GONE BUT NOT FORGOTTEN
I can't remeber when it started to snow that year, but I do know that in March the snow was piled high on the footpaths and I couldn't see over the top of it. There were gaps left so that you could cross the road.
On March 2nd I went with mom down to the post office at Witton circle as soon as it opened at 9 0'clock, to send a telegram to an aunt to tell her that the baby mom was expecting was on its way, and would she come. I was so excited, I was nine and had no idea where the baby was. :!: Children weren't told, anything to do with pregnancy was all whispered behind hands.
Aunt Hilda arrived and we all sat around watching the snow and drinking tea, I remember mom saying she coouldn't eat a thing, but she spooned codliver oil and malt into herself by the spoonful. It was Saturday and dad's pint came before anything else, so he went off to the pub, and no sooner he'd gone than it was panic stations. I was sent next door, so I don't really know what happened until I was taken home to find that dad had got home and straight away went to fetch the midwife. By this time it was foggy, one of the old peasoupers that shrouded the city in a blanket so that you couldn't see your feet. He left the house, he would have been unsteady on his feet by this hour, :roll: and crawled along the road following the kerbstone, but at the end of our road he had to cross The Broadway which is a wide road, and take a right hand dog leg. He got into the middle of the road apparently and couldn't find the opposite pavement. He eventually got to the midwife who led him back home by the light on her bikeand my beloved sister was born during the nght
The snow went on falling and schools were closed, so I was at home and sent to do the shopping. I went for bread one day and at four in the afternoon the baker hadn't arrived, so I stood and waited because we didn't have any bread at home, and what was dad going to take for his snap without it. Dad got home from work, dug his way in through the back door in a blizzard and found mom having a fit because I was missing. He came to find me just as the bread arrived. :D
I got chilblanes from cold feet and wellies, oh how I hated those wellies, I can remember now how cold my feet were, and the itchy toes when I toasted them in front of the fire, fighting my way through the washing which was always draped in front of it.
Happy days :D
 
:D Hi Di I told you we must be sisters  :lol: as I was born in 1947 :lol:  and I also used to get  terrible chilblains on my toes :( , mine were due to bad circulation of my blood because I have a kidney problem. No one knew about my kidney problem back then (the condition was unknown) They couldn't understand why mine got so infected and did not respond to treatment. It was not until I was having my second baby that I discovered that I had been suffering from birth with the kidney problem and all sorts of things from my past fell into place, I was also told that I should never have had my children as the condition to pregnant woman can be life threatening. So I'm really pleased I had not found out sooner as I’m a coward and would not have ended up having my two great children and great friends, or their little offsprings :) .
 
We must be sisters Pom, I got a kidney infection when my babes were born :!:

It's ok Dave, everybody is younger than me, aaaaaaaah. :D
 
Yes Sheila I think we were a bit tougher. I think my dad walked to the Dunlop in Erdington for a while, because the buses couldn't run, and if you didn't go to work you didn't get paid.

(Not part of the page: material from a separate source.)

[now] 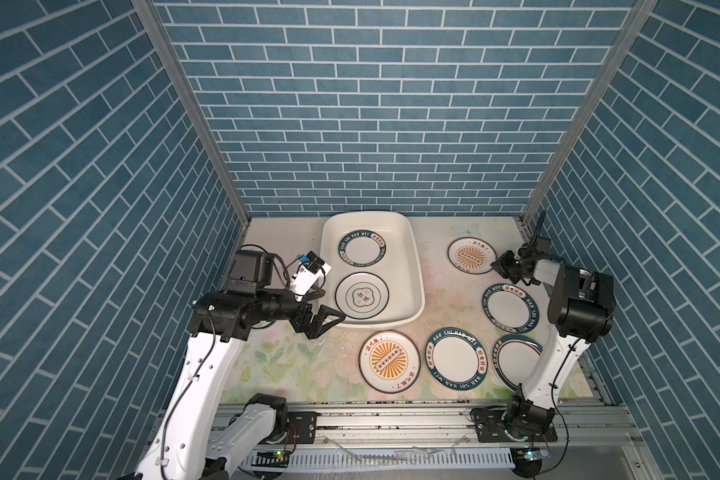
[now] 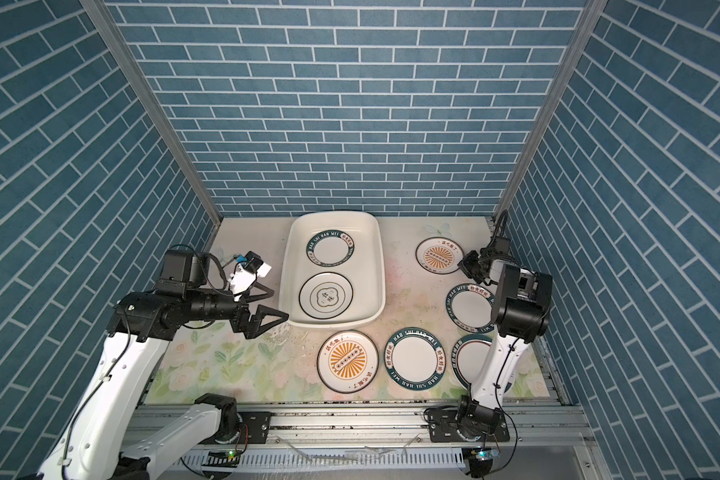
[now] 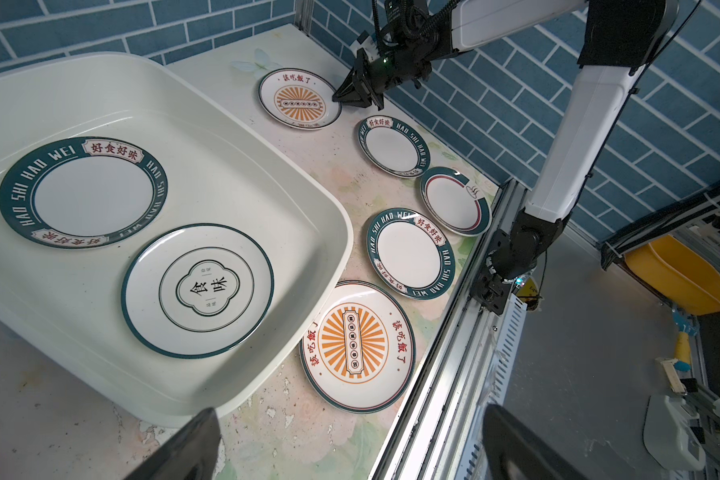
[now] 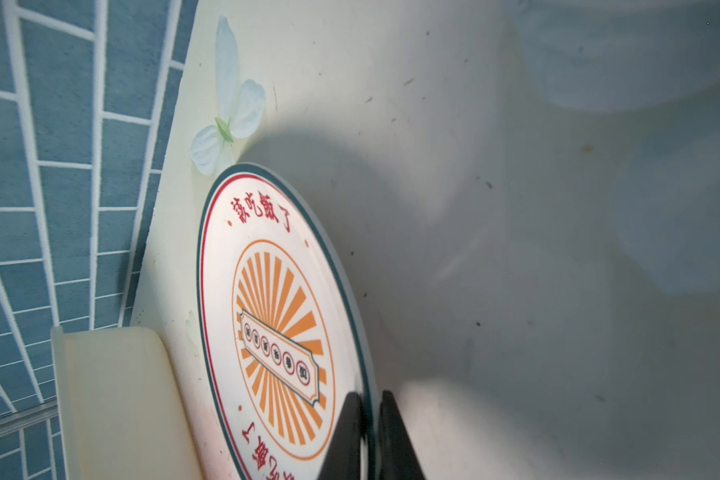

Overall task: Place the plates into the plastic bin on the countertop
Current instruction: 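Lift the sunburst plate upright with the right gripper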

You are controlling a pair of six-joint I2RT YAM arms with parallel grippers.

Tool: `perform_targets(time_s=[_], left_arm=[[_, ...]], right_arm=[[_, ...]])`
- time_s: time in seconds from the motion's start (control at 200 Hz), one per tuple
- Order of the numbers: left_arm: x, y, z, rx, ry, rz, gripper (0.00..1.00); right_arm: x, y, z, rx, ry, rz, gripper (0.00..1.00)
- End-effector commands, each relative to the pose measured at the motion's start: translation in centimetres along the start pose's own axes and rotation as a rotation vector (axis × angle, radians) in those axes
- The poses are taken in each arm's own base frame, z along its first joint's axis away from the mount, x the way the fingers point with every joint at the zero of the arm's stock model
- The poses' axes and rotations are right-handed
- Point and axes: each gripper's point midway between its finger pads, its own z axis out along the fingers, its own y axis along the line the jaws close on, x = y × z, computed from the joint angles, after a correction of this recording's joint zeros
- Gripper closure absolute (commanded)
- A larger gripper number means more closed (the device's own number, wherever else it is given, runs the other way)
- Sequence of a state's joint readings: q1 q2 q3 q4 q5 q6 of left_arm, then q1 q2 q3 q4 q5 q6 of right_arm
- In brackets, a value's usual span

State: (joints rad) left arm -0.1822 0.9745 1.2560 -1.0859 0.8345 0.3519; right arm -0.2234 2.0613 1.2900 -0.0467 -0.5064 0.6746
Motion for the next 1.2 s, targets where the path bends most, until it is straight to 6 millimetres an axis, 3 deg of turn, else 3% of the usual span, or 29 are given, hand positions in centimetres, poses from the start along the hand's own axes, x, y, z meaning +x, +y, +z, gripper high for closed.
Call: perform_targets(time_s=[0.0,0.34,1.195], left_arm=[[-0.5,-0.5,-0.5,0.001,-0.016,0.025,0.0],[-0.8,-0.6,-0.6,0.001,-0.021,0.03,0.0],[-0.9,-0.7,-0.7,0.003,-0.023,0.03,0.0]], right_arm=[[0.8,-0.3,0.1,0.006,0.015,0.022,0.94],[0.1,1.3,-0.6,-0.042,-0.001,0.026,1.0],[-1.7,5.4,-3.8,-0.121,-0.056,-0.004,1.0]])
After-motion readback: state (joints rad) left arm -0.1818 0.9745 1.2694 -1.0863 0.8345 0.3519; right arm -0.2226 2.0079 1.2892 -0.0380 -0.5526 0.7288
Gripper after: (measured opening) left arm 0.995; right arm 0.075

We got our coal from Mr Drury, he was married to a friend of mom's, so we never were short of coal when it was hard to get, We must have had a good stock that winter, because mom had a fire in her bedroom, lovley little fire grates weren't they, and I used to sit up there with her and the new baby. :D
 
1947, Well that was the one and only time l walked on water. Down the cut from one side to the other and l remember were the ice was broken it looked to be a foot thick. That winter l remember more than any other as we had never ever had a winter like that one before.
 
Hey Di!!! I was born in 1947 and my earliest recolection was saying to my mom........"Hey mom......am I a REAL Polar Bear" :2funny: :2funny:
 
I remember that winter of 1947 Di, it lasted for about four months with the temperature never rising above freezing, deep snow lay around for months. In our street which was a cul de sac we (the kids) rolled great big snowballs from one end to the other - the wall end, and made a den. As it wasn't that long after the war coal was in short supply and factories were on short time, because of cuts to the electric supply.

I remember crying many times from the cold, although we always had a fire it was only in the living room, the rest of the house was freezing and icicles formed on the inside of the kitchen window, and the taps also froze overnight.

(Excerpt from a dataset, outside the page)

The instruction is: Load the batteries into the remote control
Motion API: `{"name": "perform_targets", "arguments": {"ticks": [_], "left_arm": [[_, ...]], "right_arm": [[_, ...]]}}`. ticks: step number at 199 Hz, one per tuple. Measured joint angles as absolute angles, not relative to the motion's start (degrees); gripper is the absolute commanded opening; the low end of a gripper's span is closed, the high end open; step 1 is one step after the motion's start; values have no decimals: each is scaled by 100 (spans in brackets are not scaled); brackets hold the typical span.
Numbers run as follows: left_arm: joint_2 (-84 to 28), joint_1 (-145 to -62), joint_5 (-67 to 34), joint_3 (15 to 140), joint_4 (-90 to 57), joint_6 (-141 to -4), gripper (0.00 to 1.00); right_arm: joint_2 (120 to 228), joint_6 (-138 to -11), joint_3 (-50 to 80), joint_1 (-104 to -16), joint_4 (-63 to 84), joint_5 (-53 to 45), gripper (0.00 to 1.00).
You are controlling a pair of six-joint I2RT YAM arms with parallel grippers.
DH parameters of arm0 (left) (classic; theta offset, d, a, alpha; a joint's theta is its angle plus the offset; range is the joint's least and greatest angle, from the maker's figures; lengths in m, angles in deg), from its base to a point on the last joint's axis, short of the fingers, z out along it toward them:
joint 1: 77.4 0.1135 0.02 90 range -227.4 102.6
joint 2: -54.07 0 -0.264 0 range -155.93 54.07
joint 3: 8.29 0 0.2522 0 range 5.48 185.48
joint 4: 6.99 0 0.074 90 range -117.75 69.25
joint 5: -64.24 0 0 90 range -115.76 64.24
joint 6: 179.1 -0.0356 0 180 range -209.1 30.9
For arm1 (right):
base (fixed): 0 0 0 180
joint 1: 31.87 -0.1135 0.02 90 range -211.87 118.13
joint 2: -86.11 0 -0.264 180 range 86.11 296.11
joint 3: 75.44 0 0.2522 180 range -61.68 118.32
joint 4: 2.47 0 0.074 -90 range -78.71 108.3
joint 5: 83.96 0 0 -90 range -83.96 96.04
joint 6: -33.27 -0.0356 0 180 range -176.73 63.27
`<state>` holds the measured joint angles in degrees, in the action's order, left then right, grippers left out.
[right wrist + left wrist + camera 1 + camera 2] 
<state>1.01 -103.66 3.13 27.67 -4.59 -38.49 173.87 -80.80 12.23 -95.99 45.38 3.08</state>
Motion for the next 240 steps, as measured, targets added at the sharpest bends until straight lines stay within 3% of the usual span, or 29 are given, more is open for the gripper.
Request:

Our outside toilet also had a burst pipe and it was like a ice grotto with icicles two or three feet long. We did have some fun though making slides in the school playground which had quite an incline. In those days we didn't have such warm clothing and fur lined boots like we do nowadays, so when you got home it took ages to thaw out.

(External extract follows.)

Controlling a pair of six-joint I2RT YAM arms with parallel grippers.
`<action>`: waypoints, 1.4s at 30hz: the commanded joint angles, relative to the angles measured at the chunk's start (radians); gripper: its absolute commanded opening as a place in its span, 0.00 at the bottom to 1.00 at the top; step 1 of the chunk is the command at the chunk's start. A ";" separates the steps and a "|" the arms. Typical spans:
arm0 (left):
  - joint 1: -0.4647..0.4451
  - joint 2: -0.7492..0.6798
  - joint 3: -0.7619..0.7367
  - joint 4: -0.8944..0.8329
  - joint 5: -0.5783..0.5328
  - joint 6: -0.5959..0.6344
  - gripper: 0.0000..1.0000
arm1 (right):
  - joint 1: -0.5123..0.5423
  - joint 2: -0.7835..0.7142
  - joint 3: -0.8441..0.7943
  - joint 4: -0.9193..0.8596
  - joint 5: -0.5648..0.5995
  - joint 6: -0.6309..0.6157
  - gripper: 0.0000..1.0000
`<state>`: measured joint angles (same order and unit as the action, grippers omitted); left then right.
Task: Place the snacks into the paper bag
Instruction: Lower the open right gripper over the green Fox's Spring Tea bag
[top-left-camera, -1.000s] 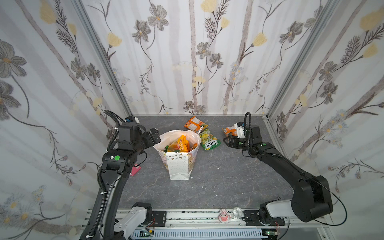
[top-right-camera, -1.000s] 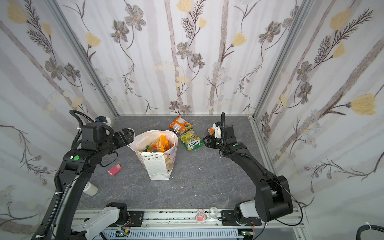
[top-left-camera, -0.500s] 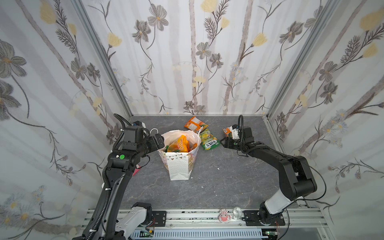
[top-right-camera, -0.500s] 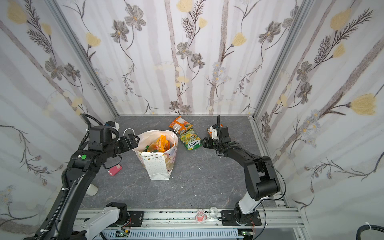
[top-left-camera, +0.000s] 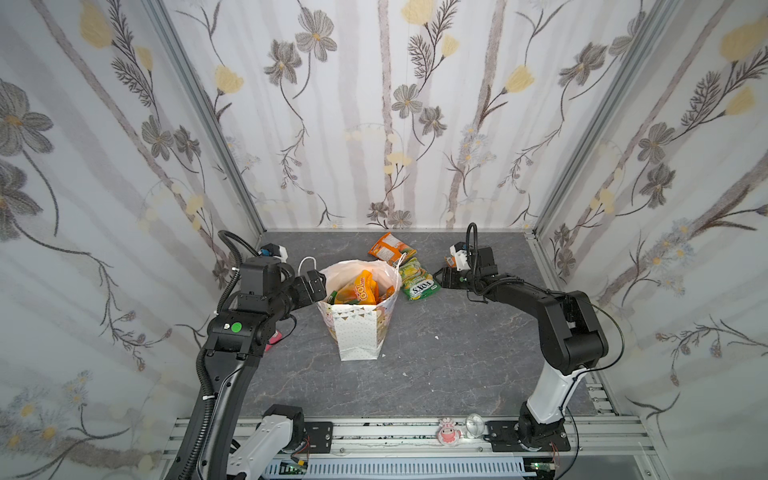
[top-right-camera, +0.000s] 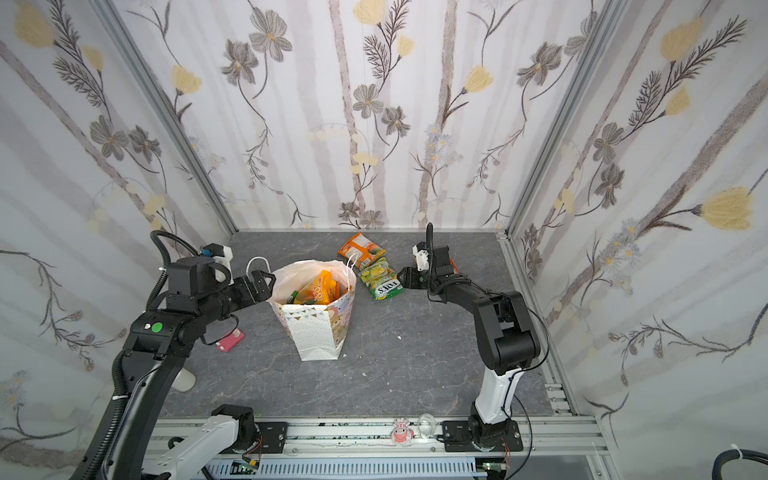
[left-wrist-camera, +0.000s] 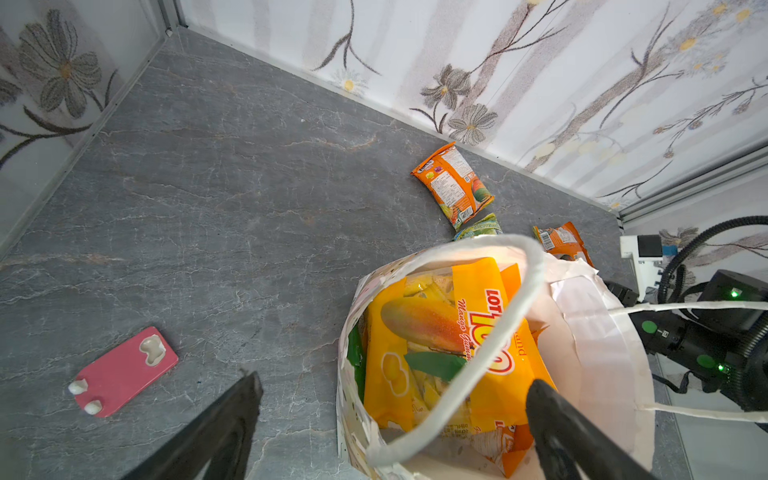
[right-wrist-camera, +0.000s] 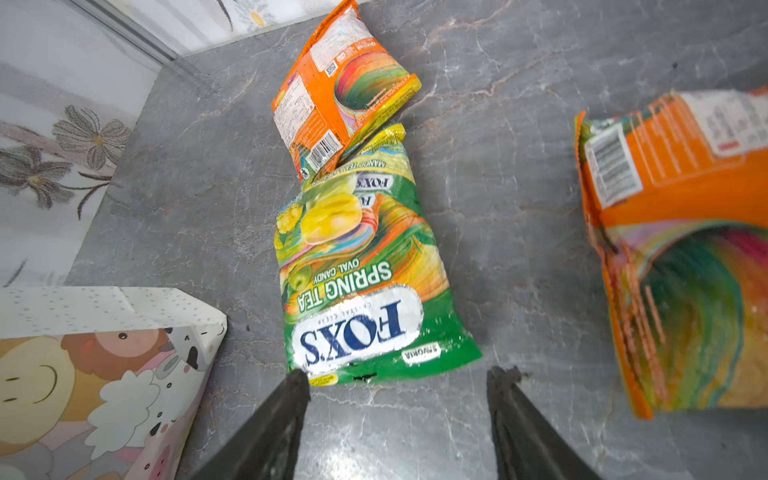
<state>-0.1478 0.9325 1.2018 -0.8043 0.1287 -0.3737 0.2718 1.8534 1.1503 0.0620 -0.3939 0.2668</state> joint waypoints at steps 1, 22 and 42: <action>0.001 -0.004 -0.010 0.014 0.009 -0.010 1.00 | -0.003 0.037 0.043 -0.018 -0.034 -0.081 0.68; 0.001 -0.034 -0.019 -0.007 0.016 -0.033 1.00 | -0.006 0.208 0.119 0.010 -0.093 -0.038 0.68; 0.000 -0.042 -0.045 0.009 0.050 -0.053 1.00 | -0.003 0.244 0.078 0.063 -0.097 -0.012 0.49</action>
<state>-0.1478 0.8948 1.1637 -0.8093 0.1688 -0.4191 0.2668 2.0960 1.2411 0.1310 -0.4839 0.2352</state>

When the summer came eventually it was one of the hottest recorded.
 
There is always something to jog your memory right back. This time for me Sylvia it's the slide. We never had a winter without them did we. They wouldn't be PC now, imagine walking across a pavemnet and slipping on a kids slide...............
 
THATS THE YEAR I WAS BORN IN THE SEPTEMBER WHEN WAS ALL THE SNOW THE BEGINING OR THE END OF 1947
JOHN EDWARD
 
Hi John, I was only 7 at the time but wow what times we had, I lived in Moss Vale Grove in Ward  End,one memory is seeing the lads I played with roll a giant snow ball ( it must have been 6ft dia) down Glen Park Road Hill
it picked up so much speed by the time it reached our Grove, which was at the bottom of the hill it smashed though a front garden wall and upto the front door,THAT WALL WAS STILL DOWN WHEN I LEFT TO LIVE IN ASTON some months later. As for "when was all that snow" if my memory serves me right it was JAN,FEB,MARCH of 1947.
 
I was nearly 14 during the cold winter of 1947, and remember quite a few things, especially not having to go to school. I seem to remember there was no electricity between 9 am and 12 noon, and 2 and 5 pm. Certainly there was no radio. Coal was very, very short, but as my mum still had contact with the Public Works Department, she was able to get hold of old wooden paving setts, and we were able to keep warm with them, but you had to put up some kind of protection, because the top had usually had been covered with tar and chippings, and the grit would burst in the heat, spitting out burning tar on to the carpet. I remember that smell well!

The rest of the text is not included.